Our results are similar to those reported in a previous study in Palestine by Safi et al. who reported that the mean BLL in Palestinian pre-school children (2–6 years of age) was 4.2 µg/dL and 5.2% had BLL > 10 µg/dL [17]. In the same study, the mean BLL among pre-school children in Jordan and Israel was found to be 3.2 µg/dL. The children in our sample were older (6–8 years) than Safi et al.’s sample and it might be expected that BLL for children in our study would be higher due to increased exposure to sources of lead over time. Younger children, however, typically have higher BLL than school-age children due to their hand-to-mouth behaviours and 2–4 years of age are the peak ages for lead poisoning [5]. Age as a risk factor for elevated BLL among children 4–12 years of age has not generally been reported. In a study in Russia, little variation in BLL by age was found [18]. Studies from the United States and Australia showed that BLL were highest in 1–2-year-old children and declined at older ages [19,20].
In our study, the mean BLL were highest among the children living in a refugee camp near an industrial area with high traffic and lowest among children living in residential areas away from high traffic. A study carried out in Cairo, Egypt among children 3–15 years of age found that the mean BLL was 4.82 (SD 2.97) µg/dL with a range 1.1–14.3 µg/dL, and that children living in high traffic areas had the highest mean levels [21]. The mean BLL in our study was lower than levels reported from countries in which leaded gasoline is still used [22,23]. At the time of this study, leaded gasoline was still sold at gasoline stations in Palestine. In countries that plan to phase out leaded gasoline, baseline BLL is critical to develop and evaluate intervention policies [24]. International experience shows that it might take years to see substantial reductions in lead levels in the environment after lead is removed from gasoline [24].

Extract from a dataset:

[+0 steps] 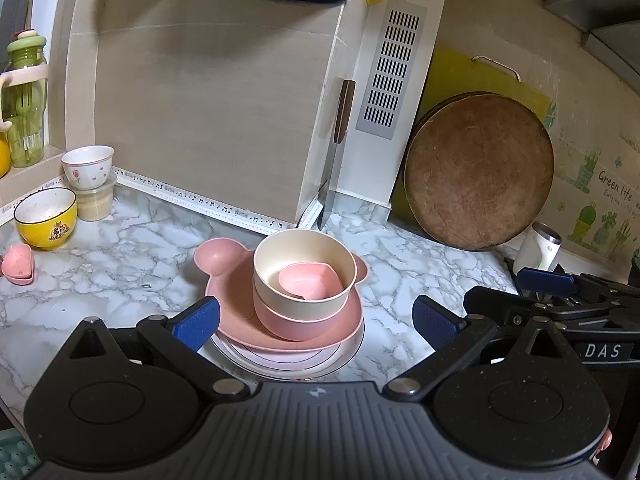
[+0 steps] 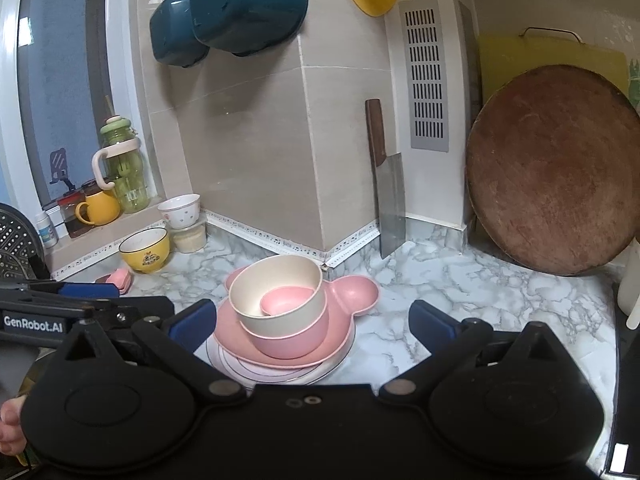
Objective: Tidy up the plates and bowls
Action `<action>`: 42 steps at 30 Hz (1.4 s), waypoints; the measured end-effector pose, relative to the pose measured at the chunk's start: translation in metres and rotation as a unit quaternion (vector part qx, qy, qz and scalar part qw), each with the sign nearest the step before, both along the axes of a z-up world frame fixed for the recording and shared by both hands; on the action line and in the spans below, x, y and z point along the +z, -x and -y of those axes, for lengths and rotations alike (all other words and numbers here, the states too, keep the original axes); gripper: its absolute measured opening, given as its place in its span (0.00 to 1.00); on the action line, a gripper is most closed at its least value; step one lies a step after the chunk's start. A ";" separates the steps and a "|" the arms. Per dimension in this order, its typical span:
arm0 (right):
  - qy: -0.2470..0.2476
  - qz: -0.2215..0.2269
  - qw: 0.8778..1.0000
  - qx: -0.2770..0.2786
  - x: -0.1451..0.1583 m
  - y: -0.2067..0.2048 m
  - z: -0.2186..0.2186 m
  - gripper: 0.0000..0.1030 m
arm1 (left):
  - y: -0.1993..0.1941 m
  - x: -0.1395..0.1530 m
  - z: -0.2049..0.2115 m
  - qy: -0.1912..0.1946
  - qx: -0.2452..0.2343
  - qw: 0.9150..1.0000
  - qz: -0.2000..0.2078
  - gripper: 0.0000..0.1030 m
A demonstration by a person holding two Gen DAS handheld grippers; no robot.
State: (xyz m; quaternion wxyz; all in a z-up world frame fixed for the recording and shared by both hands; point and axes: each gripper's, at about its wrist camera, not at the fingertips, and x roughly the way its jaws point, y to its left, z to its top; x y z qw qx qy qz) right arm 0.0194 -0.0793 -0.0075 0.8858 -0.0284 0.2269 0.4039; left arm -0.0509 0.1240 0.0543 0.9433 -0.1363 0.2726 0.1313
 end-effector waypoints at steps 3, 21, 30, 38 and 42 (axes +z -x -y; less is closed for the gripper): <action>-0.001 0.000 1.000 -0.003 0.001 0.000 0.001 1.00 | 0.000 0.001 0.002 -0.002 -0.003 1.000 0.002 1.00; -0.012 -0.014 1.000 -0.006 0.002 -0.003 0.005 1.00 | -0.001 0.001 0.004 0.004 -0.012 1.000 -0.003 1.00; -0.001 -0.024 1.000 -0.007 -0.003 -0.005 0.002 1.00 | -0.003 -0.003 0.005 0.013 -0.002 1.000 -0.021 1.00; 0.005 -0.038 0.999 -0.009 -0.008 -0.007 0.002 1.00 | -0.003 -0.008 0.004 0.031 -0.003 0.999 -0.033 1.00; 0.004 -0.042 0.999 -0.010 -0.010 -0.007 0.002 1.00 | -0.004 -0.008 0.004 0.031 -0.002 0.999 -0.035 1.00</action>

Our study had a number of limitations. First, the surveyed schools were not randomly selected and recruitment of children within schools depended on attendance and parental consent. However, the selected schools represented a spectrum of geographic and socioeconomic strata, and the true mean geographic BLL levels of first-grade children was likely to be within the range found. Our sample size may not have allowed detection of small statistical associations between some potentially important exposure sources and elevated BLL levels. Finally, there was a biased distribution of the sexes from the different schools because in the UNRWA schools, only males students agreed to participate, whereas in the private school, both males and females participated. However, since our study was a pilot and exploratory study, this limitation can be overcome in the later studies to be carried out at the national level.
Conclusions
Our study examined BLL among first-grade schoolchildren living in different parts of Nablus city, West Bank, Palestine. The major findings were that the mean BLL in children was below the CDC level of concern and was similar to those observed in children from neighbouring countries, although 4.5% of children had BLL above 10 µg/dL, the level at which CDC guidelines recommend public health action be initiated. BLL were higher in children living in refugee camps near industrial regions with high traffic and significantly higher in children from larger families and families with smaller household area.